Furthermore, it would have been very informative to be able to correlate increases in plasma catechins and changes in fat mass (although there is still some question over whether catechins themselves or metabolites—not fully known—may be the primary mediators or best biomarkers of biofunctionality), but measurements of plasma catechin levels were not performed in this experiment.
Moreover, we obtained blood samples at ∼18 hours after consumption of the last treatment in each condition. According to earlier studies (45,46), the plasma peak of catechins is reached during the first hours postingestion, so the timing of our blood sampling would not have allowed us to draw correlations between the bioavailability of the catechins and the main outcome measures.
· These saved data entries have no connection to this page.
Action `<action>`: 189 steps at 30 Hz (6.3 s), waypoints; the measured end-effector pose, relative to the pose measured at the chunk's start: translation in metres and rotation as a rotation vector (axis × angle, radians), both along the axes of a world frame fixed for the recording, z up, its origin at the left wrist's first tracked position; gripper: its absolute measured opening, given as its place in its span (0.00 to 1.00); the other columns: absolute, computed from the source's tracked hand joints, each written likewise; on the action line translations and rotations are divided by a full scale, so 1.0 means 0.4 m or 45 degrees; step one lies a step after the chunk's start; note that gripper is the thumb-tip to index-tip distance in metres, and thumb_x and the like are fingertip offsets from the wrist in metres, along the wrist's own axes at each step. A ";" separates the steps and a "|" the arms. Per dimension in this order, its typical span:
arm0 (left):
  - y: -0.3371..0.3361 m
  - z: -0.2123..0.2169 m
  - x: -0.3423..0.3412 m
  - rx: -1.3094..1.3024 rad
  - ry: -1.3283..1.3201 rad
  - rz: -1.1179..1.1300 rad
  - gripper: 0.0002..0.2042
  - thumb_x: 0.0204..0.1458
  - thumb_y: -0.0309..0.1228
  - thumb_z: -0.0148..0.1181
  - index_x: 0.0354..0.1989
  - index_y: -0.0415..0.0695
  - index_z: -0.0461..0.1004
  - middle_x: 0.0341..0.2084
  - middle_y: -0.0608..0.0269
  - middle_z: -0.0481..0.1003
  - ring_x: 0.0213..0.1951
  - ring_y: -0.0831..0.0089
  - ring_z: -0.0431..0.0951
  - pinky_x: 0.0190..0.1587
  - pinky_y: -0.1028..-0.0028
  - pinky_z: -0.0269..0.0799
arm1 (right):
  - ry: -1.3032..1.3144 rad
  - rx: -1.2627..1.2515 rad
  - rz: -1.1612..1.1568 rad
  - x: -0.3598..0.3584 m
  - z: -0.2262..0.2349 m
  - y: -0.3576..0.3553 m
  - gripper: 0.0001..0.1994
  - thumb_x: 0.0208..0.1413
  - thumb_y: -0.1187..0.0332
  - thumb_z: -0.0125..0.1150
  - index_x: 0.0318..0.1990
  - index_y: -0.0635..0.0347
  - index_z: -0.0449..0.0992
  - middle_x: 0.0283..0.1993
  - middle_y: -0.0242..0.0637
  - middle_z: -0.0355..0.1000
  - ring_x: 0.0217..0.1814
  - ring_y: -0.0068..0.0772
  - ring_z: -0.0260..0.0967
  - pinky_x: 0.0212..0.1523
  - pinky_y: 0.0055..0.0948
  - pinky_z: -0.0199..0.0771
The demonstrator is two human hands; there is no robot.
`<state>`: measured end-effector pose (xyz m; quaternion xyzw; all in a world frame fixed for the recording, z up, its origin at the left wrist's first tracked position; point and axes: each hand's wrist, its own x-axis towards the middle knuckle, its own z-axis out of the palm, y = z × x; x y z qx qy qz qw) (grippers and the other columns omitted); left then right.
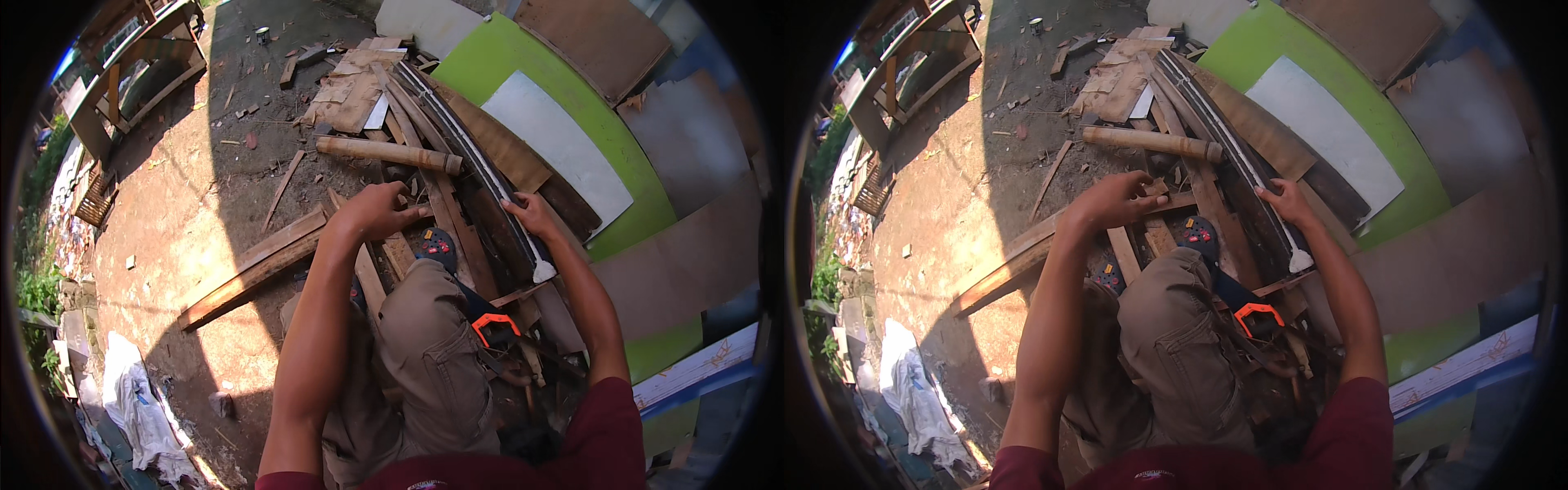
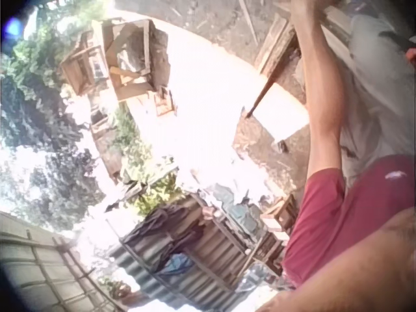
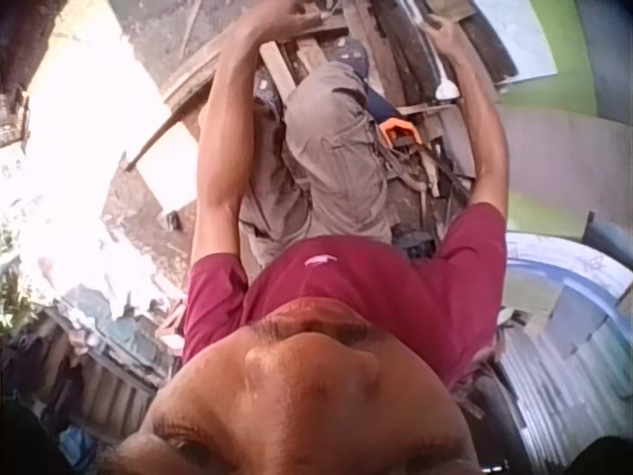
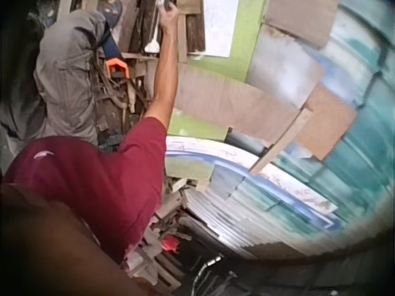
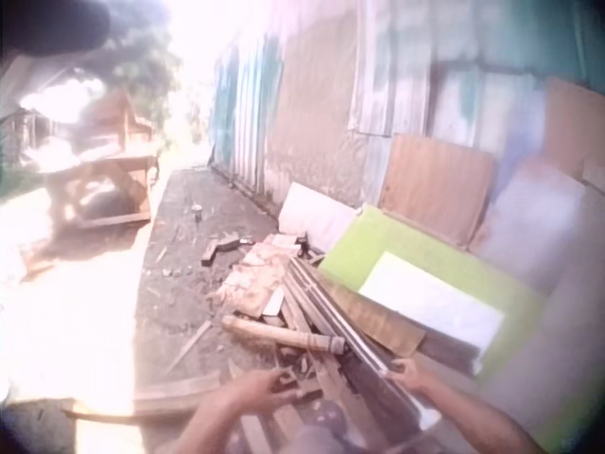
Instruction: The person sits on the ground and uses a knife to split a small piece of wood, then uses a hammer to split a larger piece of wood into smaller sections. The person handles the wood pieces and tools directly with their hands.
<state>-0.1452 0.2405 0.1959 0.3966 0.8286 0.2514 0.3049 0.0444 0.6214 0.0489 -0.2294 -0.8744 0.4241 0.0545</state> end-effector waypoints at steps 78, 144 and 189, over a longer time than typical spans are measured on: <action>-0.322 0.009 -0.015 2.238 -0.666 0.883 0.30 0.62 0.66 0.43 0.50 0.52 0.72 0.36 0.65 0.75 0.40 0.68 0.77 0.48 0.63 0.74 | 0.697 -0.182 -0.279 0.007 0.329 -0.580 0.19 0.65 0.56 0.63 0.26 0.61 0.76 0.21 0.27 0.72 0.25 0.15 0.69 0.28 0.21 0.67; -0.328 -0.013 0.050 1.829 -1.039 1.028 0.40 0.56 0.70 0.49 0.48 0.36 0.73 0.40 0.50 0.76 0.44 0.52 0.75 0.55 0.50 0.69 | 0.624 -1.329 -0.976 0.973 0.056 -0.392 0.12 0.71 0.63 0.50 0.56 0.58 0.69 0.34 0.28 0.66 0.22 0.15 0.60 0.19 0.18 0.62; -0.636 -0.553 0.264 1.465 -0.722 0.950 0.34 0.67 0.59 0.42 0.64 0.37 0.67 0.54 0.66 0.72 0.53 0.76 0.68 0.58 0.74 0.63 | 0.605 -0.345 0.053 0.009 0.246 -1.260 0.16 0.62 0.63 0.66 0.49 0.67 0.74 0.32 0.32 0.73 0.33 0.18 0.68 0.34 0.23 0.70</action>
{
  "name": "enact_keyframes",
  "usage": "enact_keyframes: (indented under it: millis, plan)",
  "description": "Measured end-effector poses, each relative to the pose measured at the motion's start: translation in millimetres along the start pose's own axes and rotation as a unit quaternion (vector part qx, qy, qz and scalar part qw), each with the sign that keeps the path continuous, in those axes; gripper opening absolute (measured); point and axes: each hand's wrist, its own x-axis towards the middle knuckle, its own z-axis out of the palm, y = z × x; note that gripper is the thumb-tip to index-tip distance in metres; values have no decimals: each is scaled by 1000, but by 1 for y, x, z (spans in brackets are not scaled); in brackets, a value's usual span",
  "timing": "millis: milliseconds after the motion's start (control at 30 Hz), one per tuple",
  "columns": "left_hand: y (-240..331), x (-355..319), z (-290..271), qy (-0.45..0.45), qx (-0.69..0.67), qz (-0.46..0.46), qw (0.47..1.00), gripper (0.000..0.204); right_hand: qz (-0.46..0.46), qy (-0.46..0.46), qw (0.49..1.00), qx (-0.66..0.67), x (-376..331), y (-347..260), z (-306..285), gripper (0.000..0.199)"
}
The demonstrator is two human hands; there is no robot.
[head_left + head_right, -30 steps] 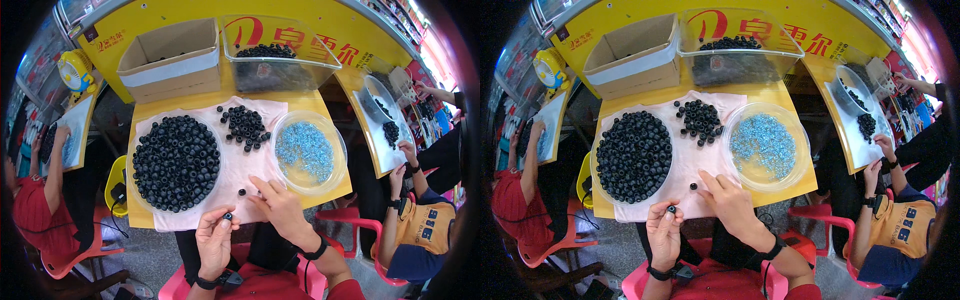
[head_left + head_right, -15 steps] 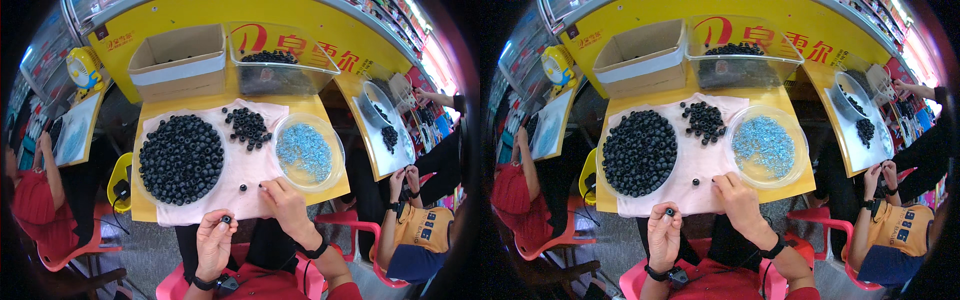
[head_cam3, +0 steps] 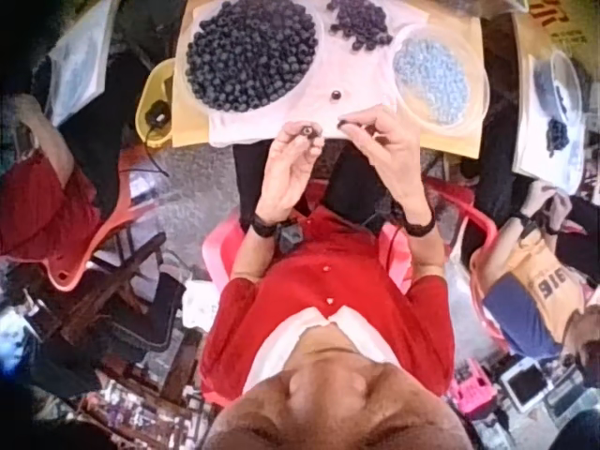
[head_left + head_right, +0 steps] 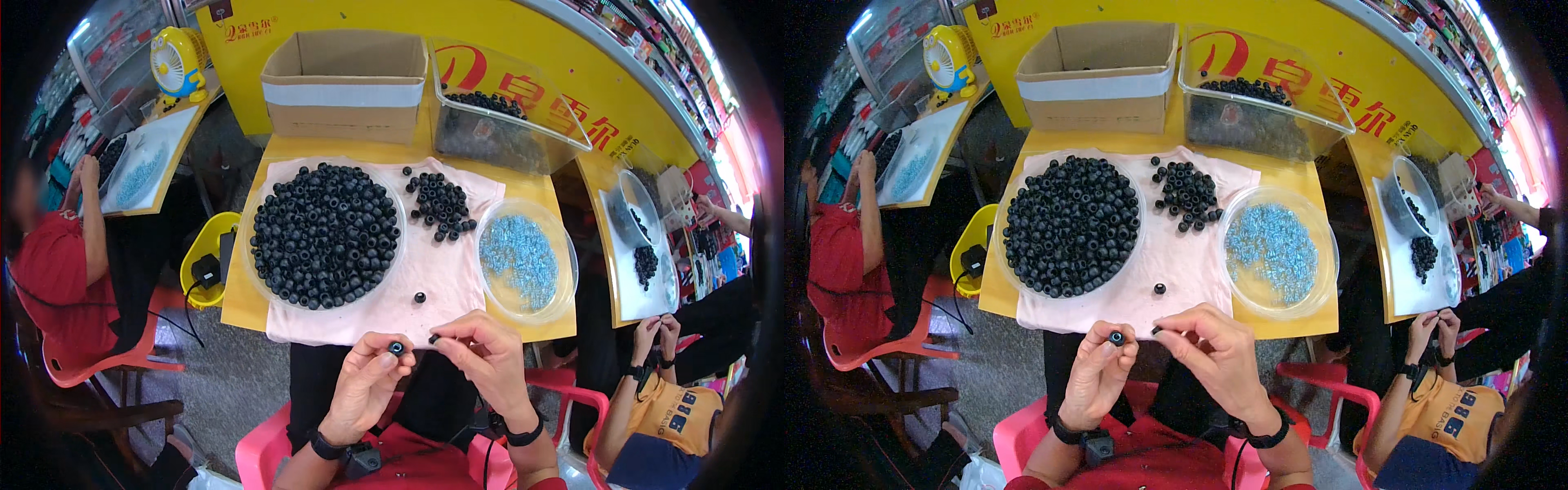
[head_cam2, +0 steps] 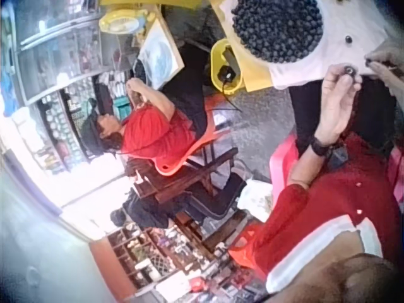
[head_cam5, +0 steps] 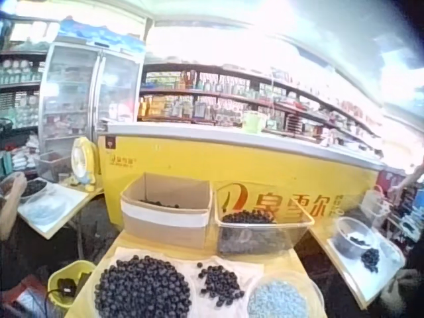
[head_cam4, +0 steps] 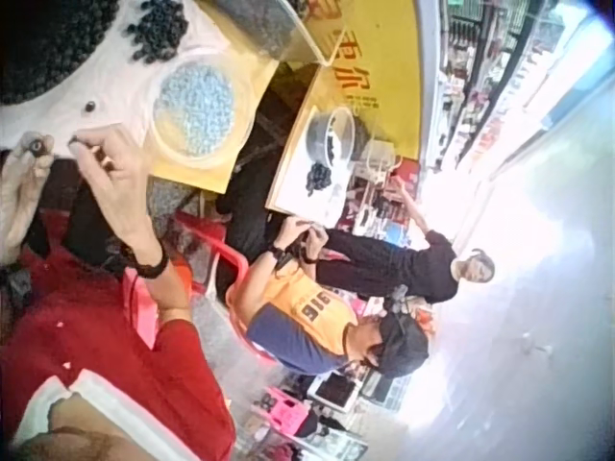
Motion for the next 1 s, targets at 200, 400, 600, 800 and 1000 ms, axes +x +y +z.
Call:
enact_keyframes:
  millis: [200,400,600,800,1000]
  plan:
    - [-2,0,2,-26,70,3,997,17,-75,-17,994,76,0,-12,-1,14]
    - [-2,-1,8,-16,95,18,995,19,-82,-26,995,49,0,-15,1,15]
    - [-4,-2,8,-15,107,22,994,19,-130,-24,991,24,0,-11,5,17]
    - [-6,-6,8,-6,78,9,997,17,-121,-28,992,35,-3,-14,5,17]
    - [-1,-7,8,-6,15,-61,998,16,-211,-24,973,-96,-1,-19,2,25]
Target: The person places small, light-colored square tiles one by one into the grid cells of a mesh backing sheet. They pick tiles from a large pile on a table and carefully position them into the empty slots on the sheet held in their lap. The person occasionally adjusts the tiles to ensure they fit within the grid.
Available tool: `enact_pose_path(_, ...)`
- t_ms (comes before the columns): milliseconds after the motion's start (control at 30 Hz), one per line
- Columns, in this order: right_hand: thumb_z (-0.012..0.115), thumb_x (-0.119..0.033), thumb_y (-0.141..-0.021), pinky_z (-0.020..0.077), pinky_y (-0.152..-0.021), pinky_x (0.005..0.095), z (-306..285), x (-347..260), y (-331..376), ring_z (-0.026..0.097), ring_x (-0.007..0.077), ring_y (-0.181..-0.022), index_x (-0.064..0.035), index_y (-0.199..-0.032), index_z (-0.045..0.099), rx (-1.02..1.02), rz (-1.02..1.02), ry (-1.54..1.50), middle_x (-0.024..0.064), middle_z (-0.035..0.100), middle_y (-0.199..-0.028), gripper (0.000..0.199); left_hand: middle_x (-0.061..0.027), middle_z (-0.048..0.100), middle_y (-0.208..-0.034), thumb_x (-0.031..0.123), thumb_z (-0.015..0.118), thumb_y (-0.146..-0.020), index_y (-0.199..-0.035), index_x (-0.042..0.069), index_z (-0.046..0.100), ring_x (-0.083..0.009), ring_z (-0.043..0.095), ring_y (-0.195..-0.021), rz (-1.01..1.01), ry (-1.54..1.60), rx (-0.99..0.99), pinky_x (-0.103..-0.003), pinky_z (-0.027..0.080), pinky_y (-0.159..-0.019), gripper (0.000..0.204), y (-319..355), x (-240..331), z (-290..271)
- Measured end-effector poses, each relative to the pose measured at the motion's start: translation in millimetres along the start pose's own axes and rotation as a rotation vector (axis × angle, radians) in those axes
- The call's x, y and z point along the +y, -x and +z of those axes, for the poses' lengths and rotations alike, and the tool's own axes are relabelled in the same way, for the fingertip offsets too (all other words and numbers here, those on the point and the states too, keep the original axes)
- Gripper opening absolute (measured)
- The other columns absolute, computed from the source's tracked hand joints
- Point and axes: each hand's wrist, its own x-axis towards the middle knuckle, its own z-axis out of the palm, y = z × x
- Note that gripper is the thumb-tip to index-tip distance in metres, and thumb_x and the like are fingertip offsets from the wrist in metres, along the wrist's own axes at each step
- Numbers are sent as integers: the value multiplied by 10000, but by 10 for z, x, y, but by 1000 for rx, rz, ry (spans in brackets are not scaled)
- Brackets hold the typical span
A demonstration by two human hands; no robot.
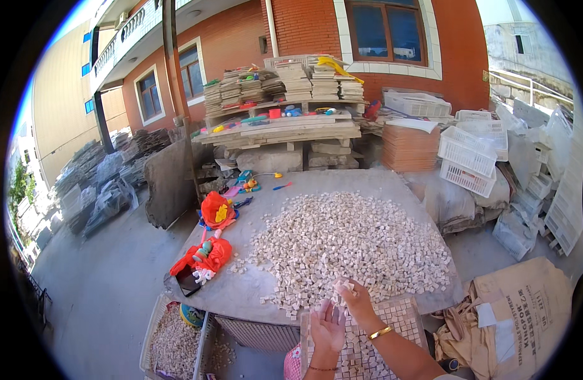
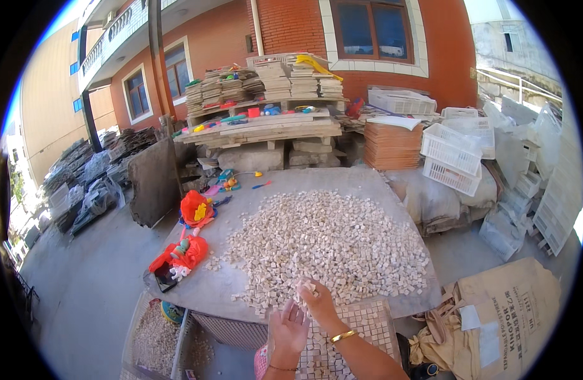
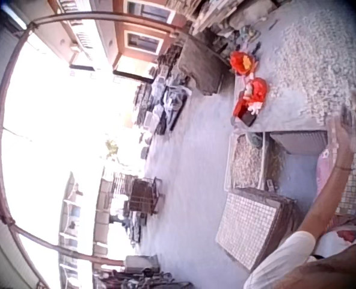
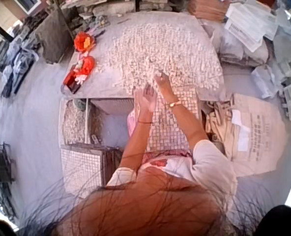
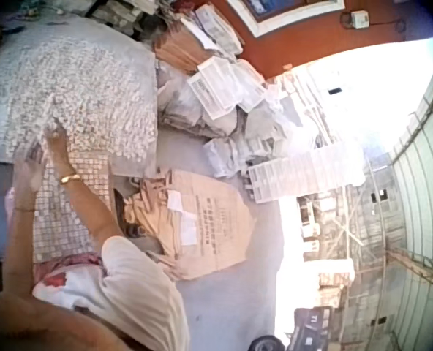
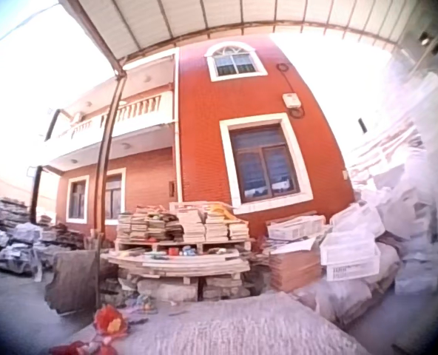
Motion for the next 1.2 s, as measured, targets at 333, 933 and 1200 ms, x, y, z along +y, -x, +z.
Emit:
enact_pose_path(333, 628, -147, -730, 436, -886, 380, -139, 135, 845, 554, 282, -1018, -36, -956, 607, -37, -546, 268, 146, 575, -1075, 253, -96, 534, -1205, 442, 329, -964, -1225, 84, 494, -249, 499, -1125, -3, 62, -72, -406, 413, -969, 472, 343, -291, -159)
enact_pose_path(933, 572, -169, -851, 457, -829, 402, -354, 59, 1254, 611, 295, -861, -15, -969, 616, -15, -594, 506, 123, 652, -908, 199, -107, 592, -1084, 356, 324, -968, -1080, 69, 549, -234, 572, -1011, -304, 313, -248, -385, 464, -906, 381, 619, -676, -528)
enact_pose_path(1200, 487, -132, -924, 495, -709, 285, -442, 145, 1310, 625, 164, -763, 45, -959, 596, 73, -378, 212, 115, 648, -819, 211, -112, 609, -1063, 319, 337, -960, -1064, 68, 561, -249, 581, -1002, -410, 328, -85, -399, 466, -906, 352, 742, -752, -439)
Finally, this study and most others have focused on Asian subjects, so it may be argued that further research is needed to substantiate and generalize these results to western populations. Results could vary as a function of population differences in genetic background and heterogeneity, body composition, and dietary habits.
In conclusion, the results from the present investigation build upon existing evidence for the beneficial effects of GT on body composition in overweight Asian populations. These consistently suggest that daily consumption of 500–900 mg of GT catechins with low-to-moderate amounts of caffeine (i.e., <200 mg) for at least 90 days can exert a positive effect on body composition, and abdominal fat mass in particular, in Asian populations.